Cette vidéo de TV5Monde montre comment le smartphone est introduit comme support pédagogique grâce à une application développée au Togo et introduite dans certaines écoles:

 

Dans le contexte togolais, on peut citer l'exemple de Roger Mawulolo Lasmothey, un Togolais vivant au Sénégal, blogueur et passionné de cette langue. Il est l'initiateur de cours en ligne en langue Ewe.

Sur son compte Facebook, il donne des indications pour apprendre cette langue, comme le montre cette capture d'écran:

Sur son compte Twitter, il explique le terme indépendance dans cette langue locale:

Ces initiatives lui ont valu des nominations à des prix nationaux, comme la cinquième édition de Togo Top Impact, un évènement qui récompense les acteurs togolais qui ont impact grâce à leur engagement.

Une autre initiative est l'enseignement de la langue éwé, initié par Sena Gameli sur son compte YouTube. Sena est un jeune Togolais qui est né et a grandi en France mais qui veut rester proche de ses racines africaines.

Ici, une vidéo de ses leçons sur sa chaîne YouTube:

Il a ainsi permis à plusieurs personnes d’avoir des notions de bases tant à l’oral qu'à l'écrit.
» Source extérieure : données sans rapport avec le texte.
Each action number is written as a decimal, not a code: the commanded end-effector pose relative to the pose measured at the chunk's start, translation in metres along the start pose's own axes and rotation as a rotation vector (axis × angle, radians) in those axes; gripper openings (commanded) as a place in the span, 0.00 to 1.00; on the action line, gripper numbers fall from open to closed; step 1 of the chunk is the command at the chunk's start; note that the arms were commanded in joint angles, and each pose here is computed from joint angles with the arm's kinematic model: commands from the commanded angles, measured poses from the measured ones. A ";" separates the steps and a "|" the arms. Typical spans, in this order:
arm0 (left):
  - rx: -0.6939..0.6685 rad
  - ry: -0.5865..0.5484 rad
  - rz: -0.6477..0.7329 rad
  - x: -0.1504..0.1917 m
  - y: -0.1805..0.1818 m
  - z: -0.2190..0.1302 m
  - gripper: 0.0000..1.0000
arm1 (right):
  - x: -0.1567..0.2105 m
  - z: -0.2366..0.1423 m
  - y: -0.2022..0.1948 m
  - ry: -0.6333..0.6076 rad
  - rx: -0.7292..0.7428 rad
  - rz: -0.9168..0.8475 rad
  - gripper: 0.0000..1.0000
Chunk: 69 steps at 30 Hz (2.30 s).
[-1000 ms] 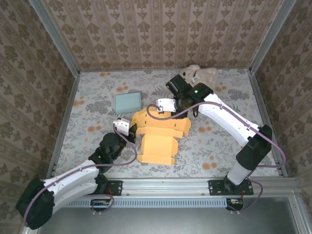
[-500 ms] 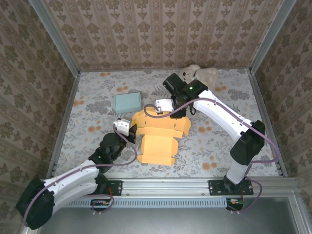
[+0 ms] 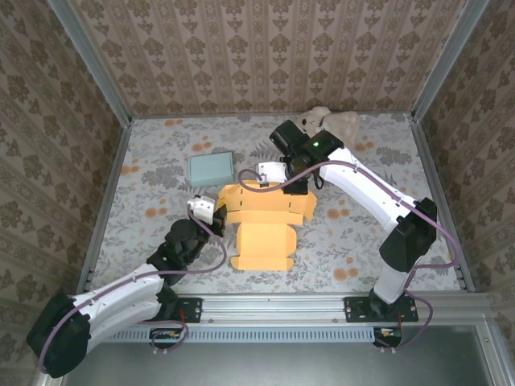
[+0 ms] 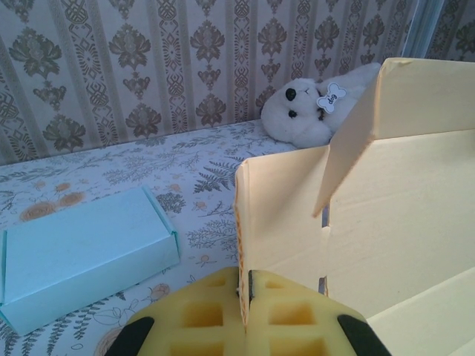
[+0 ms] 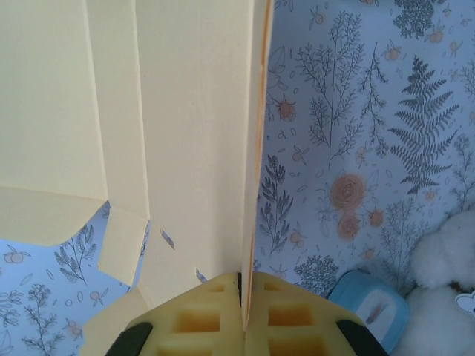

Des commentaires sous cette vidéo témoignent de son apport à l'apprentissage de cette langue auprès des Togolais de la diaspora. Selon des estimations de 2016, la diaspora togolaise compte 1,5 à 2 millions de personnes dont 80% réside dans des pays africains comme le Ghana, le Nigéria, la Côte d’Ivoire, le Bénin, le Burkina Faso, et en Europe, principalement en Allemagne, France, Italie, et Belgique.

Ces initiatives linguistiques en ligne démontrent un véritable appétit pour l'apprentissage et la pratique en ligne. La balle est désormais dans le camp du gouvernement qui devrait accélérer les moyens pour un enseignement moderne et efficace en ces langues.